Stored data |
● ● ● ● ● ● ●
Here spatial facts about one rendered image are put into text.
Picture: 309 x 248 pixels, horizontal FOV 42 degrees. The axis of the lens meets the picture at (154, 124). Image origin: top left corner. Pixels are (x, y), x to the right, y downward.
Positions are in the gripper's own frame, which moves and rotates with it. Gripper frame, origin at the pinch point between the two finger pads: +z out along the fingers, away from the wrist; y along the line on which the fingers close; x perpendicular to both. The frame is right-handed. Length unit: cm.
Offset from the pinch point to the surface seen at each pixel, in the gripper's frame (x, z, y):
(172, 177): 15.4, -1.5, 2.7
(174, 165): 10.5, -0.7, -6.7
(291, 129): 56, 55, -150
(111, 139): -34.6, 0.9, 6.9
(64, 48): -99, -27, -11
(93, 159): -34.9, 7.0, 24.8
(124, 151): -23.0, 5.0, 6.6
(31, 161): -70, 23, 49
● ● ● ● ● ● ●
What the exercise asks | Could you print all of the data above once more, unaltered?

Written reply |
Here spatial facts about one rendered image are put into text.
Picture: 309 x 248 pixels, horizontal FOV 42 degrees. The axis of the lens meets the picture at (154, 124). Image origin: top left corner. Pixels are (x, y), x to the right, y downward.
Positions are in the gripper's own frame, which moves and rotates with it. Gripper frame, origin at the pinch point between the two finger pads: +z out along the fingers, away from the wrist; y along the line on which the fingers close; x perpendicular to both. The frame is right-handed. Length unit: cm.
Offset from the pinch point to the surface seen at each pixel, in the gripper's frame (x, z, y):
(172, 177): 15.4, -1.5, 2.7
(174, 165): 10.5, -0.7, -6.7
(291, 129): 56, 55, -150
(111, 139): -34.6, 0.9, 6.9
(64, 48): -99, -27, -11
(93, 159): -34.9, 7.0, 24.8
(124, 151): -23.0, 5.0, 6.6
(31, 161): -70, 23, 49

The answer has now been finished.